Name of the Procedure:

Below Knee Amputation Prosthetic Fitting (HCPCS L5301)

  • Common Name(s): Below Knee Prosthesis, BK Prosthesis
  • Technical/Medical Terms: Endoskeletal Prosthesis with Molded Socket, Sach Foot


A below-knee prosthesis with an endoskeletal system is a specialized artificial limb designed for individuals who have undergone a below-knee amputation. This prosthetic device includes a molded socket that fits over the amputated limb, a shin connector, and a solid ankle cushioned heel (SACH) foot that provides stability and mobility.


This prosthesis is used to improve the quality of life for individuals who have lost a leg below the knee. The primary goals are to restore mobility, facilitate daily activities, and enhance overall physical functioning and independence.


  • Severe trauma or injury resulting in below-knee amputation.
  • Vascular diseases or diabetes leading to a lower limb amputation.
  • Congenital limb deficiencies.
  • Infections or tumors necessitating limb removal.


  • Patients may need to undergo a general health assessment.
  • Measurements of the residual limb and fitting assessments will be conducted.
  • Instructions to maintain the skin and soft tissues at the amputation site.
  • Patients must ensure a stable medical condition to avoid complications.

Procedure Description

  1. Initial Consultation: Assessment of the residual limb and patient needs.
  2. Casting: A mold or digital scan of the residual limb is taken for creating a custom-fitted socket.
  3. Fabrication: The prosthesis, including the molded socket, shin, and SACH foot, is manufactured.
  4. Fitting and Alignment: The prosthesis is fitted and adjusted for optimal comfort and function.
  5. Training: Patients are trained on how to use and care for their new prosthesis.

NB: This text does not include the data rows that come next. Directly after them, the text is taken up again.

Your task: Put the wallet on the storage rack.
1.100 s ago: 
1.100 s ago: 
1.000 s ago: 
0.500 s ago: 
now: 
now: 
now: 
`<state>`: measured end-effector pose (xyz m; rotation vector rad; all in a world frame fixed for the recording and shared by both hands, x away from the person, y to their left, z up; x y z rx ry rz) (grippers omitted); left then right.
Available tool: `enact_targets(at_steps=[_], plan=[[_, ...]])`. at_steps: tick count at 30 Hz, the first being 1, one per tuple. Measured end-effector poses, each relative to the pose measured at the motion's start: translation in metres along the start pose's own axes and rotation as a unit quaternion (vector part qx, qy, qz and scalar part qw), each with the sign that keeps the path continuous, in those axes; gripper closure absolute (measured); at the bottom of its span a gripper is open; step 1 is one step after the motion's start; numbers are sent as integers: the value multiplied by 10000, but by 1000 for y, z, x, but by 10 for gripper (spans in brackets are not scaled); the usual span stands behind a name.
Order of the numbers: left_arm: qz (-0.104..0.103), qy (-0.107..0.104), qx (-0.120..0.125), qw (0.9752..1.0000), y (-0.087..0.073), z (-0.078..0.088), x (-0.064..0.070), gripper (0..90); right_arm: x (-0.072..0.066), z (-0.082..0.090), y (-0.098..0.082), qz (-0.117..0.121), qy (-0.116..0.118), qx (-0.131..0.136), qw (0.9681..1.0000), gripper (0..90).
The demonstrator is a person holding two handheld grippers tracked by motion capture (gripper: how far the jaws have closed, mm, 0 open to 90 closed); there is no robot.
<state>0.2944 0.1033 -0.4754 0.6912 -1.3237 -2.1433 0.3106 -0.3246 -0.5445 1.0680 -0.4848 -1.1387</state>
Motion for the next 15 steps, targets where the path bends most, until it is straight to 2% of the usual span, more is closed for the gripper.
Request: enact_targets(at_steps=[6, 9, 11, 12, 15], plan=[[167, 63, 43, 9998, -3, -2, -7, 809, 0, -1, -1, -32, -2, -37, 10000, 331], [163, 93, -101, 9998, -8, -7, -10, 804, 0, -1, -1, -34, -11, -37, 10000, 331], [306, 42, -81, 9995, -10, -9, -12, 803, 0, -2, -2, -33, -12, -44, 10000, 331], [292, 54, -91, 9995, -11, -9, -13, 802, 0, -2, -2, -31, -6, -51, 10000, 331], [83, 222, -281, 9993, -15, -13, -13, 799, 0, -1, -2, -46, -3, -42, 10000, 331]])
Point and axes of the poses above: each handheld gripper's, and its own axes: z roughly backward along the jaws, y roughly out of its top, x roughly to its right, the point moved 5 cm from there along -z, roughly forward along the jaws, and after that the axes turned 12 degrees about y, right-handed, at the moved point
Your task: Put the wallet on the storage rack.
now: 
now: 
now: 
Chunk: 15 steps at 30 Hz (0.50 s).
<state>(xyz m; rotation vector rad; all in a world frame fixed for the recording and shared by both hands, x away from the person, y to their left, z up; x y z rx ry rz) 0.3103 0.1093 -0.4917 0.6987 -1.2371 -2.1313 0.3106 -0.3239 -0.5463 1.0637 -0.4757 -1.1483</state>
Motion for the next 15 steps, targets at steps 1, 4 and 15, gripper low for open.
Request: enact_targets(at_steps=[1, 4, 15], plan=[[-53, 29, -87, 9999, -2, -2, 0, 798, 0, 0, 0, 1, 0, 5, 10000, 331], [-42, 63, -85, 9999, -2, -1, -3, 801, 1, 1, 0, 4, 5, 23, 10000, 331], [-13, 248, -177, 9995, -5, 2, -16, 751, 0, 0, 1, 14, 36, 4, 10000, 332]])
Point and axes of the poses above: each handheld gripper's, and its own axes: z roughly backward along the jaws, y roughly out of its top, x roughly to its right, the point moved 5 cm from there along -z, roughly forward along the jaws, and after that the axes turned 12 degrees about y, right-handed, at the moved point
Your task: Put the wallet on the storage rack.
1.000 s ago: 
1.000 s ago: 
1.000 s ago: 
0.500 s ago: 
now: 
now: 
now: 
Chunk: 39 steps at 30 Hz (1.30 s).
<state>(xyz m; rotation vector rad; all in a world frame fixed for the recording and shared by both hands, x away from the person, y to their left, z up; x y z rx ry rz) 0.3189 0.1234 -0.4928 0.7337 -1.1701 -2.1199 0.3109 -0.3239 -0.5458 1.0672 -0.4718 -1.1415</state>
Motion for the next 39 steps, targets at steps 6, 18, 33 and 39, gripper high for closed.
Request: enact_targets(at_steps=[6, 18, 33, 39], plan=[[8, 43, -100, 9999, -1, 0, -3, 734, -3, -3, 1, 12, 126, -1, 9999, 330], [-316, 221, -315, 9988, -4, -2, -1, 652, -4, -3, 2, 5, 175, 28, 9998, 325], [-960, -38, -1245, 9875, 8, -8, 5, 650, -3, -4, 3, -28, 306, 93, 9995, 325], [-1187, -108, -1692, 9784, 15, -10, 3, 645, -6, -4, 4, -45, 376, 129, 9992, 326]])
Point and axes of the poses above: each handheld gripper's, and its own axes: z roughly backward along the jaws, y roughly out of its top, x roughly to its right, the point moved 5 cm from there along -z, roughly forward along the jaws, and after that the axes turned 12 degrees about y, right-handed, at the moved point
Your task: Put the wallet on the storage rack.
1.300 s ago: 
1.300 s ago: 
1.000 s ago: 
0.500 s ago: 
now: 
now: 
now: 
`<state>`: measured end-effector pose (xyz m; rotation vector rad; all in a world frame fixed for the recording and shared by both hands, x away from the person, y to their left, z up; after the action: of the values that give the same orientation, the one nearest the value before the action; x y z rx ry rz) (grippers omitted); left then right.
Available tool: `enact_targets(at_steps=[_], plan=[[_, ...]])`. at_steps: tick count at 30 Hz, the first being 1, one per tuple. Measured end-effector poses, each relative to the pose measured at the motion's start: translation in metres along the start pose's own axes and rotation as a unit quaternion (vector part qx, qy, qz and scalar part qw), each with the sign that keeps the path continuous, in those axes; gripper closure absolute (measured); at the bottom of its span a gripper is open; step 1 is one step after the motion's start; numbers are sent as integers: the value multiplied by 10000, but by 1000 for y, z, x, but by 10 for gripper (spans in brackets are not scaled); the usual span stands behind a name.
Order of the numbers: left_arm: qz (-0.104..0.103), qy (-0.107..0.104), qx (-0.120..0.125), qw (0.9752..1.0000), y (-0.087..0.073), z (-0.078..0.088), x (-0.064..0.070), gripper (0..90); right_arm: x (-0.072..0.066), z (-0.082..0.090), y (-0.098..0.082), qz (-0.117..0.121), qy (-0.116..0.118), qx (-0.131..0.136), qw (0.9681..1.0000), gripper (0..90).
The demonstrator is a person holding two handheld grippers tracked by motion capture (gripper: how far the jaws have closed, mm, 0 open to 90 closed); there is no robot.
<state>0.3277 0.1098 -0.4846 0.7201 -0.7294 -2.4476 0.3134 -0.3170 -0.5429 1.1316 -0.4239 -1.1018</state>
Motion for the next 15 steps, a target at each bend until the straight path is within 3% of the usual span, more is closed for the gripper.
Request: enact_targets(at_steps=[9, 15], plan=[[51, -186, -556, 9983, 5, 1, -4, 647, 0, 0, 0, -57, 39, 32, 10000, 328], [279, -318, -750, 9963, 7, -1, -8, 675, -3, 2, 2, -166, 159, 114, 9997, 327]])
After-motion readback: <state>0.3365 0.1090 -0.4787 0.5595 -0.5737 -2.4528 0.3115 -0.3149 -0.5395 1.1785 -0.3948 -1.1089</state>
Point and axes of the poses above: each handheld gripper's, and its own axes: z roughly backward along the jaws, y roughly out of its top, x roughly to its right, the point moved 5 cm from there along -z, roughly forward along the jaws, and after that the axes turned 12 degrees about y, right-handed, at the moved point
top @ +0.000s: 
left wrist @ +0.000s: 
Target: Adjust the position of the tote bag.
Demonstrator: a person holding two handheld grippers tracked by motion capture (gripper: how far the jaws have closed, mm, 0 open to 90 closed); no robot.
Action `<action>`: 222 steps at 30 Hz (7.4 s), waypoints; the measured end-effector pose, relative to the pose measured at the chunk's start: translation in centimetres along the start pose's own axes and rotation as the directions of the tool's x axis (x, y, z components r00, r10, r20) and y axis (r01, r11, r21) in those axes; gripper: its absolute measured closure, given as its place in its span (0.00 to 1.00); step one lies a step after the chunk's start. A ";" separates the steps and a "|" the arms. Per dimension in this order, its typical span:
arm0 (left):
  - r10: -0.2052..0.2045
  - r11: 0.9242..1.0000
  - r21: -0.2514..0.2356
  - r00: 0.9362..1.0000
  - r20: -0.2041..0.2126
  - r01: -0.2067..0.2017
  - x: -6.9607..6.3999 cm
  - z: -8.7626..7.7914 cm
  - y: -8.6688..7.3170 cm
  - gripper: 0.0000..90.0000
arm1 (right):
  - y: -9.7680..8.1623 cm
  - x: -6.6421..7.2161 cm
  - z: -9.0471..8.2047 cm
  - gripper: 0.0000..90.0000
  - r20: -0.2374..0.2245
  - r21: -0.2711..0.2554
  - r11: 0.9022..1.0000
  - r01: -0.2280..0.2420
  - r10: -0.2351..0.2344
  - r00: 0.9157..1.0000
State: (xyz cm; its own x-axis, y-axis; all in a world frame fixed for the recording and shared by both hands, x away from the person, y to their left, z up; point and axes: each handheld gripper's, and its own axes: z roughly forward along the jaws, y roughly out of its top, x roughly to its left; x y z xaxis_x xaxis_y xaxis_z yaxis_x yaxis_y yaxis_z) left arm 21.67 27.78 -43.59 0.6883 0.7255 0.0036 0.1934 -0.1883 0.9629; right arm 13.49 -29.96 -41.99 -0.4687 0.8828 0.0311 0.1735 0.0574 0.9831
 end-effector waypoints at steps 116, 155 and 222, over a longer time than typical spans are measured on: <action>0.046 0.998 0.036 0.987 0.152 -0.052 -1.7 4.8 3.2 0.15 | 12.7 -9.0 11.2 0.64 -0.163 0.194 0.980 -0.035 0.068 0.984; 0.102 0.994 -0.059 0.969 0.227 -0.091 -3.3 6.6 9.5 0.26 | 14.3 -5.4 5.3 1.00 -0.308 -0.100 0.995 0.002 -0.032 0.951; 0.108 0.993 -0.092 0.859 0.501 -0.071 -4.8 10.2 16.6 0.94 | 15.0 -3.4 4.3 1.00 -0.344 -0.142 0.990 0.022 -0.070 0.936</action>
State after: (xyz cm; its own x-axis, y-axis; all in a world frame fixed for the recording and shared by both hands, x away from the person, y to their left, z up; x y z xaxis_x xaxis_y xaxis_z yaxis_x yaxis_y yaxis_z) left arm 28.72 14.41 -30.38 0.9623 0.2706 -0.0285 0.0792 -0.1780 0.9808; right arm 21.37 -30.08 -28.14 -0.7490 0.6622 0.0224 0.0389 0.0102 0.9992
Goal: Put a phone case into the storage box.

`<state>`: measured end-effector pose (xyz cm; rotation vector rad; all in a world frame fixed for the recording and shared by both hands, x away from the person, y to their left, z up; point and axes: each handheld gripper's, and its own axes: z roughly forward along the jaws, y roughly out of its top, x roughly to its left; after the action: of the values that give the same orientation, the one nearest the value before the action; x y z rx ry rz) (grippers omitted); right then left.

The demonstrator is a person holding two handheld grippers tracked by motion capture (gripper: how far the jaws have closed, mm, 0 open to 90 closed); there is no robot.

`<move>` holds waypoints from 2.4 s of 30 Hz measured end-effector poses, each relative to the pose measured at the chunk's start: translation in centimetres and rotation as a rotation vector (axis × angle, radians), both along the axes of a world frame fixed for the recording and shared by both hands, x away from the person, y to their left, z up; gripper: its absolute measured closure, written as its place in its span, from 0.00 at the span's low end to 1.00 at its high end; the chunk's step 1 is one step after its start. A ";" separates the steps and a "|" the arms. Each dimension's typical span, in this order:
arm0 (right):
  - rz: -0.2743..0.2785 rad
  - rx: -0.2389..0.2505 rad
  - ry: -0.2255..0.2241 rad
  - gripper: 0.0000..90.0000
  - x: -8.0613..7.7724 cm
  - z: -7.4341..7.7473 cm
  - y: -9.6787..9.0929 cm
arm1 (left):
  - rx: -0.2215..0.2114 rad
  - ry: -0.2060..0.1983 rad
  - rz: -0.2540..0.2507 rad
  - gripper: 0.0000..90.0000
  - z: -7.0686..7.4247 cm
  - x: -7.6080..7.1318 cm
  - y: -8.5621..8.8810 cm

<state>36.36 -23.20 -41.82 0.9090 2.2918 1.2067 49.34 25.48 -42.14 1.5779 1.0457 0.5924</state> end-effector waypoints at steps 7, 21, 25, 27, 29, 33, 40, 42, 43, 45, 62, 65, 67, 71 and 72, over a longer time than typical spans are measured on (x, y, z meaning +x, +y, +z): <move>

Tools and Equipment: Molding materials, digital scanners, alignment tools, and fitting hardware. Anesthesia: Not typically required as it is a fitting procedure.


The initial fitting and alignment process can take several hours. Multiple sessions over weeks to months may be required for adjustments.


This procedure is typically performed in an outpatient orthopedic or prosthetic clinic.


  • Prosthetist
  • Orthopedic Specialist
  • Rehabilitation Specialist

Risks and Complications

  • Common Risks: Skin irritation, pressure sores, misalignment discomfort.
  • Rare Risks: Prosthetic failure, infection at the amputation site.
  • Management: Adjustments and proper hygiene to mitigate risks.


  • Improved mobility and function.
  • Enhanced quality of life and independence.
  • Ability to perform daily activities more effectively. Benefits may be realized shortly after the patient adjusts to the prosthesis.


  • Initial discomfort as the patient adapts to the prosthesis.
  • Follow-up appointments for adjustments and monitoring.
  • Regular skin checks and prosthetic maintenance.
  • Full adaptation can take several weeks to months.


  • Wheelchair use: Less mobile and less independence.
  • Other prosthetic designs: Some may lack the advanced features or comfort.
  • Each alternative has its own benefits and limitations depending on the patient's condition and requirements.

Patient Experience

  • Initial fitting may cause minor discomfort as adjustments are made.
  • Patients might experience initial learning challenges but will gradually acclimate.
  • Pain management typically involves over-the-counter pain relievers if needed.
  • Comfort measures include proper fitting, use of liners, and gradual increase in prosthesis usage time.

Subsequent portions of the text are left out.